**TASK TO CARRY OUT:** Pull every line that holds the word "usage" from the entries.

**THE DATA:**
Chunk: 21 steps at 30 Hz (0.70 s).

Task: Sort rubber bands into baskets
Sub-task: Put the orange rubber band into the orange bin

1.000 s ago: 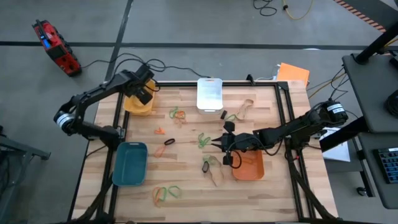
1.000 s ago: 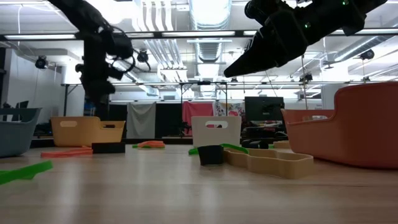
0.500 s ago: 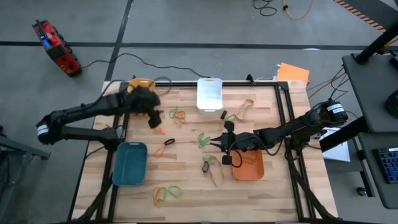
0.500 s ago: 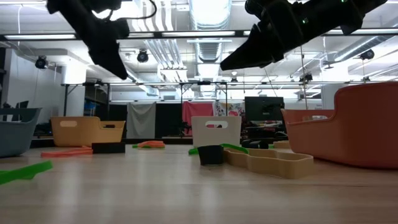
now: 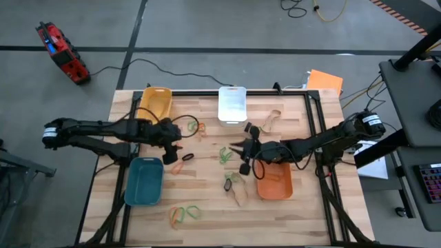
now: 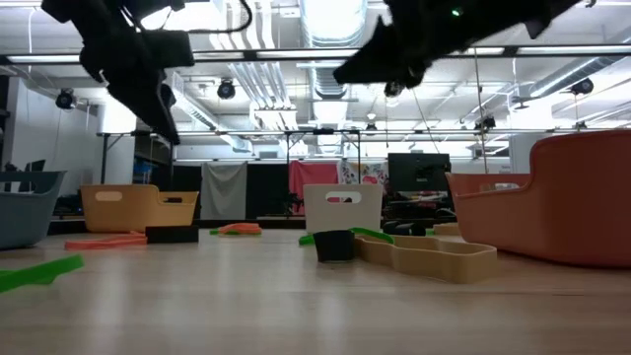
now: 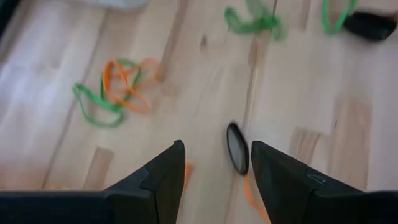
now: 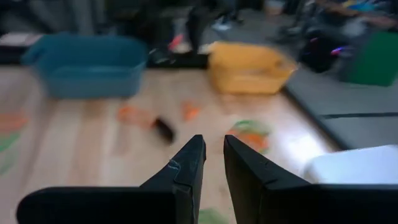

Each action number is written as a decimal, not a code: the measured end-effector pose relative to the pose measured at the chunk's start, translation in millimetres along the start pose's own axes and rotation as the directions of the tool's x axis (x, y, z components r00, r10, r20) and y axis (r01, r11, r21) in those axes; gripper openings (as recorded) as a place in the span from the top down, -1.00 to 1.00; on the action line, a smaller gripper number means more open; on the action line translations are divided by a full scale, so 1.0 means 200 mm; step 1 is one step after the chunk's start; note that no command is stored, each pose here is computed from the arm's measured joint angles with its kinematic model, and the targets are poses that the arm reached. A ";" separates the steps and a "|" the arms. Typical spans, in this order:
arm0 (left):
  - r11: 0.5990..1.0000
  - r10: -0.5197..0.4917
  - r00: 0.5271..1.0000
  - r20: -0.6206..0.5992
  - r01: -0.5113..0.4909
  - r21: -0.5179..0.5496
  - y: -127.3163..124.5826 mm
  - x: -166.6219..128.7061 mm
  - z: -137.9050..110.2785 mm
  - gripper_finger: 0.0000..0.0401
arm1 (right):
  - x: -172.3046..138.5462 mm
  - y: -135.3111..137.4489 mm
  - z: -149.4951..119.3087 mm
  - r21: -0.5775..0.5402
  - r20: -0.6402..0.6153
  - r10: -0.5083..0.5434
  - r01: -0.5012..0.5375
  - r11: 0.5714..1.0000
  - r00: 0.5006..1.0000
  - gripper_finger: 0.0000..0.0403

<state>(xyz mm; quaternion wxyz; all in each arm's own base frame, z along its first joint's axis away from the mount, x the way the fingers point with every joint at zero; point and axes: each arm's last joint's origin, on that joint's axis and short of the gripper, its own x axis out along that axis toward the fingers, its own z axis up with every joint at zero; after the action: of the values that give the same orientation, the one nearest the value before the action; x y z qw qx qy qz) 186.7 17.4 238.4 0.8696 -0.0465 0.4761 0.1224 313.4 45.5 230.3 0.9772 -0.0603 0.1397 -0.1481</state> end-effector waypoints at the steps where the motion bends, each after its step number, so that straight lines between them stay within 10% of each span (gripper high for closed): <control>1: 1.000 0.003 1.000 -0.019 -0.003 -0.002 0.00 0.01 0.00 0.16 | 0.00 -0.01 0.02 -0.009 0.007 -0.012 0.012 1.000 1.000 0.72; 21: 0.999 0.031 0.979 -0.199 -0.024 0.036 -0.03 0.23 -0.04 0.16 | -0.03 -0.03 -0.01 -0.073 -0.321 -0.030 0.006 0.997 0.947 0.72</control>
<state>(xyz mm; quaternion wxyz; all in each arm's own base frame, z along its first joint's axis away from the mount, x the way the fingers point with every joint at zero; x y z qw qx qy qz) 205.4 18.8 194.7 0.8162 -0.0375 0.5636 0.1213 305.6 42.5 231.0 0.9372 -0.0713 0.3017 -0.1598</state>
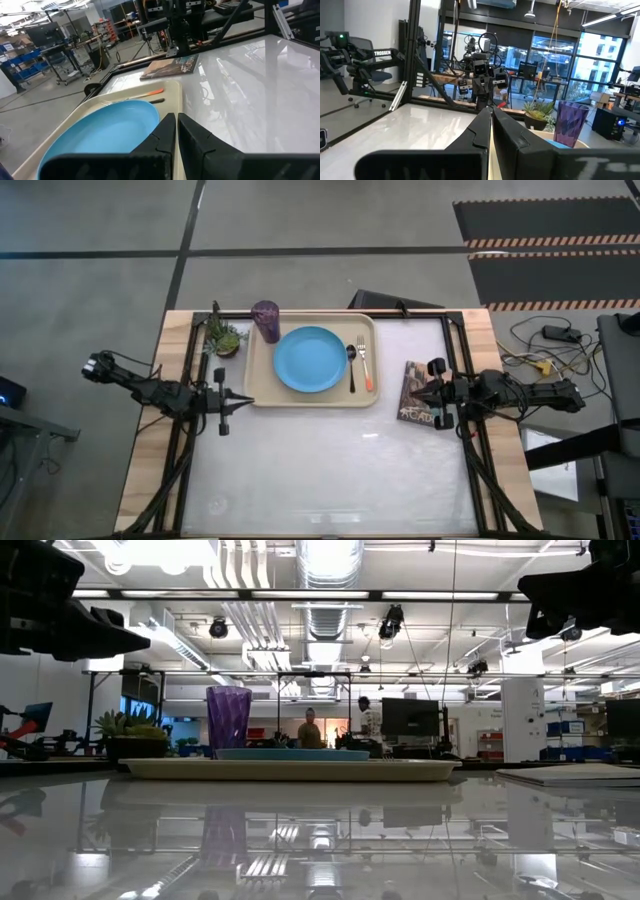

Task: Pick and place plate/cup/fork/spoon on tray
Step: Return to Home Position

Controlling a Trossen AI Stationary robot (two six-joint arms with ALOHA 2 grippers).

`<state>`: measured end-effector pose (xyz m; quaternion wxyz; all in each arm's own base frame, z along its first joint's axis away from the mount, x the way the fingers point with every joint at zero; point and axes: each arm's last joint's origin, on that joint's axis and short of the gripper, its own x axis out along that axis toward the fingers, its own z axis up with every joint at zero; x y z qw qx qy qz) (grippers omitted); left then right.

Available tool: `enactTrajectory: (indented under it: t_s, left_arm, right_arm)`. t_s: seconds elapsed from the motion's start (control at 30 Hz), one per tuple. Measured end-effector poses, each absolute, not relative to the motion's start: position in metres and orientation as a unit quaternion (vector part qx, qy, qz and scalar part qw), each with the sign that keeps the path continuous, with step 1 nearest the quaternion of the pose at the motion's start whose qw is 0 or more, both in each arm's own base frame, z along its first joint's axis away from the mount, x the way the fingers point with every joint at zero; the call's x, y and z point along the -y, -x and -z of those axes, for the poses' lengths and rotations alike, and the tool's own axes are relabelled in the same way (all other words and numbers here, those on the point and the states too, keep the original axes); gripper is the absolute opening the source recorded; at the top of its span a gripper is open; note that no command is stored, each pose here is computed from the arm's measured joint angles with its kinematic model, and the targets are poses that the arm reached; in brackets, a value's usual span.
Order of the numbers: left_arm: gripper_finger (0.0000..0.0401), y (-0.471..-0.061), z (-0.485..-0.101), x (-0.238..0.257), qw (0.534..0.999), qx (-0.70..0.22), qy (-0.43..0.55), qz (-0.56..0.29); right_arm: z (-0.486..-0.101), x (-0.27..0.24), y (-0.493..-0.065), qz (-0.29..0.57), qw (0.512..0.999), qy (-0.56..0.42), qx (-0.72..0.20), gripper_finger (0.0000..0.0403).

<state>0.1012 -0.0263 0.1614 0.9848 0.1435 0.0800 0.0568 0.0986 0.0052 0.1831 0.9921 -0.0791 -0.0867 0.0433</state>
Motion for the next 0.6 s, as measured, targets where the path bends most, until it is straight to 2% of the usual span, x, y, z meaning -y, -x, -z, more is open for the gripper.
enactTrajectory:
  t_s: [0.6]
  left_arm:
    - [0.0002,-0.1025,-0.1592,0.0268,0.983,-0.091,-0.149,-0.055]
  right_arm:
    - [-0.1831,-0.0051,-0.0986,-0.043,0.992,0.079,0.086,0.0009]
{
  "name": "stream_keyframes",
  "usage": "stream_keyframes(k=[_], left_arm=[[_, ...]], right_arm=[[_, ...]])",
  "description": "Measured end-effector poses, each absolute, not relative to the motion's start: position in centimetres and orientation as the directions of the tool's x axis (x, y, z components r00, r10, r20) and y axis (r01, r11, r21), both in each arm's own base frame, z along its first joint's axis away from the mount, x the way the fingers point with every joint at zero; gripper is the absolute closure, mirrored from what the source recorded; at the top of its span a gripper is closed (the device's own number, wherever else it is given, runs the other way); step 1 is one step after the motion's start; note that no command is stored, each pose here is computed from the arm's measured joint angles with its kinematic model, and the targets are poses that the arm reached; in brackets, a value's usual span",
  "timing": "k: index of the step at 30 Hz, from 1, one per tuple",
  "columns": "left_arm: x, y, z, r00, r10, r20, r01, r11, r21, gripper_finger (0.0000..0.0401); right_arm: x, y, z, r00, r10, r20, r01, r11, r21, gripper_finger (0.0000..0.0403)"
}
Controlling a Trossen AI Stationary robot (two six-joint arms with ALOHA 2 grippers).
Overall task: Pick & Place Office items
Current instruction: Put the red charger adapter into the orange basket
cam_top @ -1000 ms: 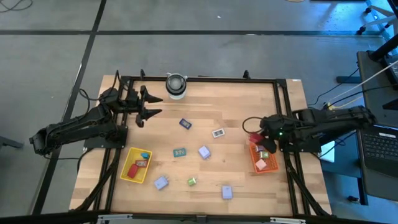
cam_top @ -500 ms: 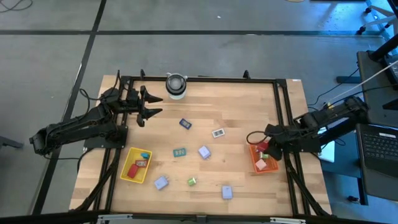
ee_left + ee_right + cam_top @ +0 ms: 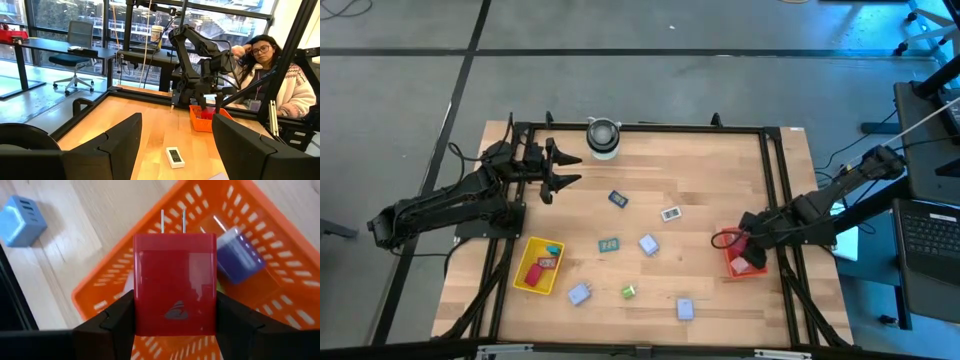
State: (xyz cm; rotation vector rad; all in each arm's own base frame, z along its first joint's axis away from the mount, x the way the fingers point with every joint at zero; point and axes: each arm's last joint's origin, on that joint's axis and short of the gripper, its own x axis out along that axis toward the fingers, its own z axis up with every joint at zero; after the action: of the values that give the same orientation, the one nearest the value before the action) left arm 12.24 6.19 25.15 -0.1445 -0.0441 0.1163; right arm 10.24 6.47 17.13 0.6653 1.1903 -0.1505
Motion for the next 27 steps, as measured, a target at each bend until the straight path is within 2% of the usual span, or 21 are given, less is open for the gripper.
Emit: stream_keyframes(k=[12,20,27], left_arm=[[12.2,6.2,25.2,0.992,0.119,0.036,-0.112,0.983,-0.145,0.0164],[12.2,6.2,25.2,0.992,0.119,0.036,-0.112,0.983,-0.145,0.0164],[12.2,6.2,25.2,0.992,0.119,0.036,-0.112,0.983,-0.145,0.0164]], right_arm=[[10.3,6.4,16.3,0.377,0.173,-0.91,0.465,0.814,0.348,0.0192],[10.2,6.4,16.1,0.344,0.174,-0.923,0.492,0.804,0.335,0.0145],[10.3,6.2,16.0,0.333,0.182,-0.925,0.503,0.796,0.337,0.0154]])
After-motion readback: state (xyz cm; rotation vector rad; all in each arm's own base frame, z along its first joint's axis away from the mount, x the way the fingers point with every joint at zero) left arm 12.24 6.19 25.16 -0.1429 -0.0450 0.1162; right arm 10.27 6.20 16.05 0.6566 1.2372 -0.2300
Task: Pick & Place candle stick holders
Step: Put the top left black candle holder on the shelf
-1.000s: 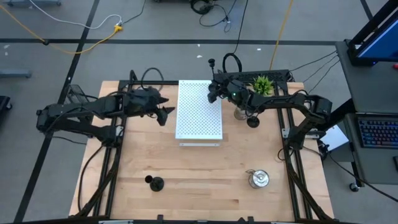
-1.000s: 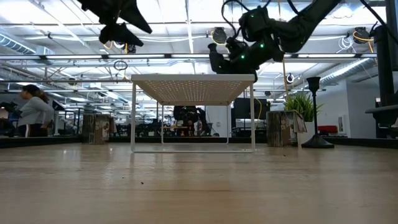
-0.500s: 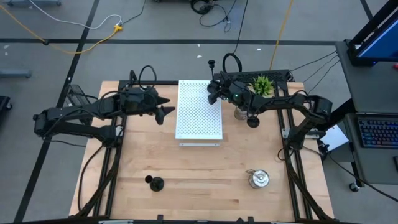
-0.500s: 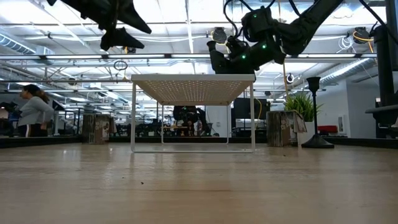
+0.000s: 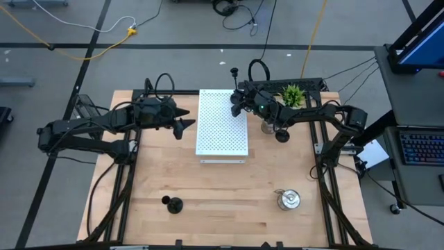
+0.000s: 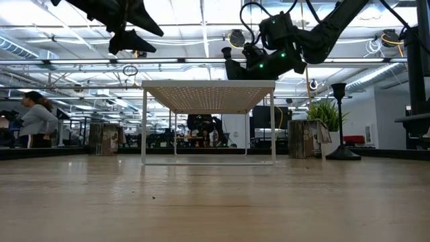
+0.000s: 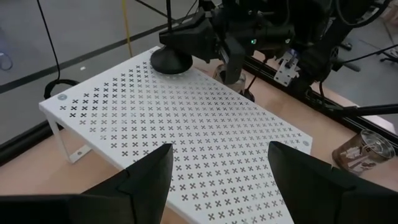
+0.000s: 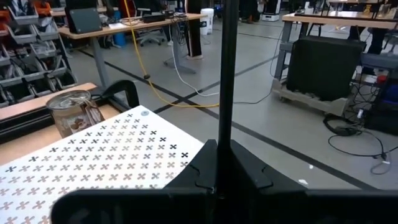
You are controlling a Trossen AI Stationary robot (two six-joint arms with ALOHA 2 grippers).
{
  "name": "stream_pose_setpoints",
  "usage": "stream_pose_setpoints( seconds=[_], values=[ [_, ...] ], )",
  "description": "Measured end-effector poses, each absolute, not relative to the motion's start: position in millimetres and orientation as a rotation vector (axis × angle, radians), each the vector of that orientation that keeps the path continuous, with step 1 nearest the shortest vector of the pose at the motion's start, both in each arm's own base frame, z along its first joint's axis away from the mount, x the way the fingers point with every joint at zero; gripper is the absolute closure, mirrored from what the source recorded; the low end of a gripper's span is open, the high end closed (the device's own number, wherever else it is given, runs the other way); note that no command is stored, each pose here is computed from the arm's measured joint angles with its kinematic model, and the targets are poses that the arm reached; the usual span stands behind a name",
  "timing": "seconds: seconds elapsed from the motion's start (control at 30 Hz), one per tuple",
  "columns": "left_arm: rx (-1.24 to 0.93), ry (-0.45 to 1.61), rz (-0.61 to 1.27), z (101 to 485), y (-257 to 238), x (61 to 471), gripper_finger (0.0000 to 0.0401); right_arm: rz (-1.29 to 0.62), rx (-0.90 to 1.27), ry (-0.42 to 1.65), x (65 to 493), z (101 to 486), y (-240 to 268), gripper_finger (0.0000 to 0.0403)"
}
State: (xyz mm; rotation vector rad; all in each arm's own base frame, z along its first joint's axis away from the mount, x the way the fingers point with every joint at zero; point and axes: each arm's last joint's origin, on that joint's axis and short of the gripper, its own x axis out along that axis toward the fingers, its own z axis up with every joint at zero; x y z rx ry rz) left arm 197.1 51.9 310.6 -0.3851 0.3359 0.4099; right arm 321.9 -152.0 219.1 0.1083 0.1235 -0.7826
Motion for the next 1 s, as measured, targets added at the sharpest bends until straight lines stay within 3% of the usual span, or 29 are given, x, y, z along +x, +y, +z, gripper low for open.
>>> stream_pose_setpoints(
  seconds=[1.0],
  values=[
    [-0.377, 0.344, 0.384, 310.4, 51.2, 197.5, 0.013, -0.731, 0.147, 0.114, 323.0, 218.7, -151.0, 0.0354]
  ],
)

**PROBLEM SOLUTION:**
  "usage": "stream_keyframes(k=[_], left_arm=[[_, ...]], right_arm=[[_, ...]])",
  "usage": "stream_pose_setpoints( seconds=[_], values=[ [_, ...] ], )",

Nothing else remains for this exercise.